A team of scientists Monday documented what they're describing as the first case of large-scale river reorganization as a result of human-caused climate change.

They found that in mid-2016, the retreat of a very large glacier in Canada's Yukon territory led to the rerouting of its vast stream of meltwater from one river system to another – cutting down flow to the Yukon's largest lake, and channeling freshwater to the Pacific Ocean south of Alaska, rather than to the Bering Sea.

The researchers dubbed the reorganization an act of "rapid river piracy," saying that such events had often occurred in the Earth's geologic past, but never before, to their knowledge, as a sudden present-day event. They also called it "geologically instantaneous."

"The river wasn't what we had seen a few years ago. It was a faded version of its former self," said lead study author Daniel Shugar of the University of Washington, Tacoma of the Slims River, which lost much of its flow due to the glacial change. "It was barely flowing at all. Literally, every day, we could see the water level dropping, we could see sandbars popping out in the river."

The study was published in Nature Geoscience. Shugar conducted the study with researchers from six different Canadian and U.S. universities.

The study found that the choking of the Slims River in turn deprived Kluane Lake, the largest body of water in the Yukon Territory. The lake level was at a record low last August, and two small communities that live on the lake may now have to adjust to the lower water levels.

"The Kluane lake level dropped last year and is likely to continue dropping," Shugar said. "If it drops enough that the lake level is below its other outlet, at the north end, it becomes what is called a closed basin. That will have changes to the chemistry, the structure of the lake, the biology."

The precipitating event for all of this happened in summer 2016, when meltwater from the retreating Kaskawulsh glacier burst through a channel of ice, suddenly draining a glacial lake that had fed Slims river and directing waters into a different river that ultimately heads south toward the Gulf of Alaska. Previously, these waters had ultimately fed into the vast Yukon river, which empties on Alaska's west coast.

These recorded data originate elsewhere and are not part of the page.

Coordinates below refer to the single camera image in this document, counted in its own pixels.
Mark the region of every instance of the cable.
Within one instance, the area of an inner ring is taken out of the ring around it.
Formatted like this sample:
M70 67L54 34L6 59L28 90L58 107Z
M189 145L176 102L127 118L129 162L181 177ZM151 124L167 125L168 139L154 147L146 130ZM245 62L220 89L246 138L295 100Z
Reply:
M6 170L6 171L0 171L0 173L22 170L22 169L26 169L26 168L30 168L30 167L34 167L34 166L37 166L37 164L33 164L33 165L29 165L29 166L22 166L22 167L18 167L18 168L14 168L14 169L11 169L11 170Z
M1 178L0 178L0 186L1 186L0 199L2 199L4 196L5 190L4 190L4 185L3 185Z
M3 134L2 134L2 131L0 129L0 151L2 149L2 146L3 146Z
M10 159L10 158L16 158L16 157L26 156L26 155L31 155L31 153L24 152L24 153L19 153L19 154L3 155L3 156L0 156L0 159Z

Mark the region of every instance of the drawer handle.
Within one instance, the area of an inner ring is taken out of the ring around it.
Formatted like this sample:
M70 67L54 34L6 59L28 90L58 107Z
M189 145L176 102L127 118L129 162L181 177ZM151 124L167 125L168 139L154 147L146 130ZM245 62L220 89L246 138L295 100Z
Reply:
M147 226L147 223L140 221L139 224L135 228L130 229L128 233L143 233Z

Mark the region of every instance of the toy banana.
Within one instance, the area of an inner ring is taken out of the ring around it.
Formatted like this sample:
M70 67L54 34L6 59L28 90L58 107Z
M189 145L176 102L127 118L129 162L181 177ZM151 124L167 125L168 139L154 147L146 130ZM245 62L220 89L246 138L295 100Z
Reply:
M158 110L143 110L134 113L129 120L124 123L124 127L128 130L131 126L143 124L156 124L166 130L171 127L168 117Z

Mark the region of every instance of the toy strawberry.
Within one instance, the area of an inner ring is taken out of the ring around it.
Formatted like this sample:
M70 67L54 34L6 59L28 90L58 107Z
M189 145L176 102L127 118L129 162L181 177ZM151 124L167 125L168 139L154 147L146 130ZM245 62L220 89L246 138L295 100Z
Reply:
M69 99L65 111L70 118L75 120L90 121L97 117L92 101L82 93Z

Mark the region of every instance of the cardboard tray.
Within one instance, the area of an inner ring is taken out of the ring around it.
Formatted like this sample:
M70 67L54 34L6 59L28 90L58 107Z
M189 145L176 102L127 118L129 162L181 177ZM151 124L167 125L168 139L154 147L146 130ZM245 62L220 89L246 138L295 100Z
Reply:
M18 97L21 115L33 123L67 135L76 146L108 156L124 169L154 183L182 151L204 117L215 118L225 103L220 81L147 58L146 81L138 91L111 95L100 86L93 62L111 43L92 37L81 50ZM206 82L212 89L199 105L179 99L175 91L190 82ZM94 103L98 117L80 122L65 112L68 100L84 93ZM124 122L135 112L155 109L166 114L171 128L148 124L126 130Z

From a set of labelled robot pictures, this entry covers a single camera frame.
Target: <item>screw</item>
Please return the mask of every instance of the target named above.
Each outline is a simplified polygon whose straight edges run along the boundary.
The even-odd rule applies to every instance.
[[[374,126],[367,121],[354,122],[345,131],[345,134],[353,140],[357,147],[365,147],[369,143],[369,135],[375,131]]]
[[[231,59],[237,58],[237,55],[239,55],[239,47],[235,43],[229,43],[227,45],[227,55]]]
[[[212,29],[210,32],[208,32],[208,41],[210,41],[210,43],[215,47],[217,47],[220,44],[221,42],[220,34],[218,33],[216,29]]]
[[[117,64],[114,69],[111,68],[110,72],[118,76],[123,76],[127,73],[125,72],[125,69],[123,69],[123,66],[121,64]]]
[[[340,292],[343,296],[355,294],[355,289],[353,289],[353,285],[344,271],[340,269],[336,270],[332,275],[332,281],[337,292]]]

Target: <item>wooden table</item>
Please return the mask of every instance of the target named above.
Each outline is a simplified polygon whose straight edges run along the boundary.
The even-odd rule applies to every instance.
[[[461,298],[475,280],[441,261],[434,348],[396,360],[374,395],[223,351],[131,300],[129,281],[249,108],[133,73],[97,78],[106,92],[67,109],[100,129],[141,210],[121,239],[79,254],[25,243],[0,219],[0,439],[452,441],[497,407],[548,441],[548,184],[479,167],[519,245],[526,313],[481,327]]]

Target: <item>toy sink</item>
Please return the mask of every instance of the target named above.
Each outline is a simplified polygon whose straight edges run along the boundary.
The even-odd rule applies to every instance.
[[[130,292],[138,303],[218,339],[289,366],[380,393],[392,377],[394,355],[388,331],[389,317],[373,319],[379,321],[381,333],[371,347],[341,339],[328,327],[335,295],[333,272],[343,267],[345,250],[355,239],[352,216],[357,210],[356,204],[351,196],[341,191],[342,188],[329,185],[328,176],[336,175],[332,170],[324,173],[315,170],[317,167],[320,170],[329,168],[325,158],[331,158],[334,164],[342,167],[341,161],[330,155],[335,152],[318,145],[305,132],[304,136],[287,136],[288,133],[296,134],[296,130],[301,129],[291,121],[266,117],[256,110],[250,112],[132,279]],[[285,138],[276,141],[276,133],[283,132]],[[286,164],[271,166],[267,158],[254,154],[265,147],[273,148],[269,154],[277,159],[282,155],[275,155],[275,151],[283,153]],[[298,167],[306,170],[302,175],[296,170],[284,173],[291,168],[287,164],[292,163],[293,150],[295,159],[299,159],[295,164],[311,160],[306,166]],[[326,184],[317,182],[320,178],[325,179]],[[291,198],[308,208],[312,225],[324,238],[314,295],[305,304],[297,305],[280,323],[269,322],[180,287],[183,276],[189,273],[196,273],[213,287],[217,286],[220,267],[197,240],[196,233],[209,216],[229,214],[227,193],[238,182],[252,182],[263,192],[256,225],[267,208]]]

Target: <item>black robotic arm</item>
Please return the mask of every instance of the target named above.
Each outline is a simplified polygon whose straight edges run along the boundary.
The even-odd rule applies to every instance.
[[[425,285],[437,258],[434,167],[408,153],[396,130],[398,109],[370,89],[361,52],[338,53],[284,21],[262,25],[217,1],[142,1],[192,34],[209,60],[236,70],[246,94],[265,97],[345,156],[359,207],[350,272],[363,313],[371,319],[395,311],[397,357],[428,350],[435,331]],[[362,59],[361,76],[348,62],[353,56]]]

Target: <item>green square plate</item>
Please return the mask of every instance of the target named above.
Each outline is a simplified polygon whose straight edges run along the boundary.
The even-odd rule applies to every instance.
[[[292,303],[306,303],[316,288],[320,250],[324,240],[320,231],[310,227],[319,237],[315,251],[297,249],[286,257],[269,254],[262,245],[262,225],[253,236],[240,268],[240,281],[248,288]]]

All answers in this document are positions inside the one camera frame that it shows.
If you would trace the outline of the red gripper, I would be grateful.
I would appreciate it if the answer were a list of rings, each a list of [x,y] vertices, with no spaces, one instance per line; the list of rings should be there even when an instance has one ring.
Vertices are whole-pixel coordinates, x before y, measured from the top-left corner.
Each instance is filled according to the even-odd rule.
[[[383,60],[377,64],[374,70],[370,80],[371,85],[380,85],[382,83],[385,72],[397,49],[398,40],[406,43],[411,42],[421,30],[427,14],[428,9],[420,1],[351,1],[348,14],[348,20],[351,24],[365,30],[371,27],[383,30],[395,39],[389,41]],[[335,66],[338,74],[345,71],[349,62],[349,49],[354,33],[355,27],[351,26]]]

A stream flows through the toe of Kaskawulsh glacier in Canada. In 2016, this channel allowed the glacier’s meltwater to drain in a different direction than normal, resulting in the Slims River water being rerouted to a different river system. MUST (Dan Shugar)
A stream flows through the toe of Kaskawulsh glacier in Canada. In 2016, this channel allowed the glacier’s meltwater to drain in a different direction than normal, resulting in the Slims River water being rerouted to a different river system. MUST (Dan Shugar)

The researchers found only a minuscule probability that the retreat of Kaskawulsh glacier – which retracted by nearly half a mile from 1956 to 2007 – could have occurred in what they called a "constant climate." They therefore inferred that the events in question could be attributed to human-caused climate change.

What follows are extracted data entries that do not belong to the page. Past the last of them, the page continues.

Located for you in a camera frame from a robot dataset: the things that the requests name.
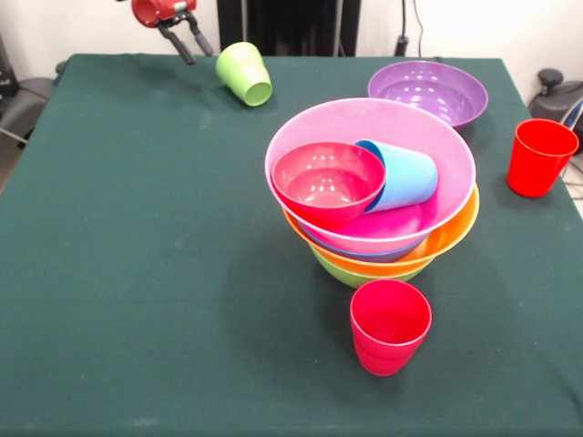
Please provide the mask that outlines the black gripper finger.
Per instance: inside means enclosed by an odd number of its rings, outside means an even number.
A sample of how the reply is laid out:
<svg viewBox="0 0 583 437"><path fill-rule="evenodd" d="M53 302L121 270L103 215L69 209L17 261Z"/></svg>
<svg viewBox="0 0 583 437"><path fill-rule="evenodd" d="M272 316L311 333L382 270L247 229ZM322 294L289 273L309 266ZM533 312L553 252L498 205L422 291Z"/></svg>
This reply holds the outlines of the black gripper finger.
<svg viewBox="0 0 583 437"><path fill-rule="evenodd" d="M193 34L196 43L198 44L199 48L203 52L205 56L212 56L213 49L210 42L207 38L202 34L199 29L198 21L196 20L195 16L192 13L185 13L185 19L189 23L189 29Z"/></svg>
<svg viewBox="0 0 583 437"><path fill-rule="evenodd" d="M181 59L187 65L192 66L195 64L195 59L192 57L190 51L183 44L183 42L176 36L176 34L169 29L166 22L158 21L157 29L164 38L170 41L170 43L174 46L174 48L178 52Z"/></svg>

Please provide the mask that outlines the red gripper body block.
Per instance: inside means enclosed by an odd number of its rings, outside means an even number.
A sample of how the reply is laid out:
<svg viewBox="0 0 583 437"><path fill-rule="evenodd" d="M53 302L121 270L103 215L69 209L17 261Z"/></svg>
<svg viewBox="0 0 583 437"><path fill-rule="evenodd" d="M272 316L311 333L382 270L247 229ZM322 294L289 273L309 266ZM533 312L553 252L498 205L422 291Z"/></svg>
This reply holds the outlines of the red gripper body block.
<svg viewBox="0 0 583 437"><path fill-rule="evenodd" d="M197 7L196 0L132 0L133 15L143 26L154 28L158 22L172 21L192 12Z"/></svg>

The beneficiary of the change, in hydrologic terms, is the Alsek River, known for its whitewater rafting. It saw far higher flows than normal as a consequence – and empties eventually into the Gulf of Alaska, which should now be seeing a new infusion of freshwater.

It's important to underscore the scale of the changes this represents: The Kaskawulsh glacier is around three miles wide at its front, or "toe." The river it used to fuel, the Slims River, had a floodplain a mile wide and a flow that ranged from .2 to .4 miles in width. The lake that it fed – Kluane Lake – is 45 miles long and more than 250 feet deep in places. Now, all of this is changing.

These events have occurred in a relatively sparsely populated wilderness area, and so will not have ramifications for large human populations – but they give a sense of just how dramatic and sudden climate-linked changes can be. Similarly, recently mountain glacier changes in the Bolivian Andes have created the risk of dangerous outburst floods that could imperil communities below them.

The current study represents "a great example of a threshold response to warming over the last century-and-a-half," said Ken Tape, an Arctic ecologist at the University of Alaska, Fairbanks, who was not involved in the research. "The glacier has been retreating gradually, but at a threshold encountered in summer 2016, the drainage abruptly changed in a matter of weeks and completely reorganized downstream ecosystems."

Tape cautioned that "most glaciers, when they retreat, do not have downstream consequences as dramatic as in the case presented here. Flows increase or decrease commensurate with glacier mass balance, but rivers are not usually lost or gained in the process, and change is more gradual."

The Kaskawulsh glacier, at only 60 degrees north latitude, is in a relatively temperate region well below the Arctic circle, helping to make it particularly susceptible to climate change. The researchers provided measurements suggesting that just before the river reorganization, the glacier was experiencing quite warm temperatures for the springtime, which seems to have triggered a large burst of meltwater.

Shugar said that the researchers do not expect the glacier and the river system that depends on it to flip back – rather, it has entered a new state.

"We did some preliminary estimates of what it would take for the Slims River to be reestablished," said Shugar, "and it seems unlikely to occur in the current climate."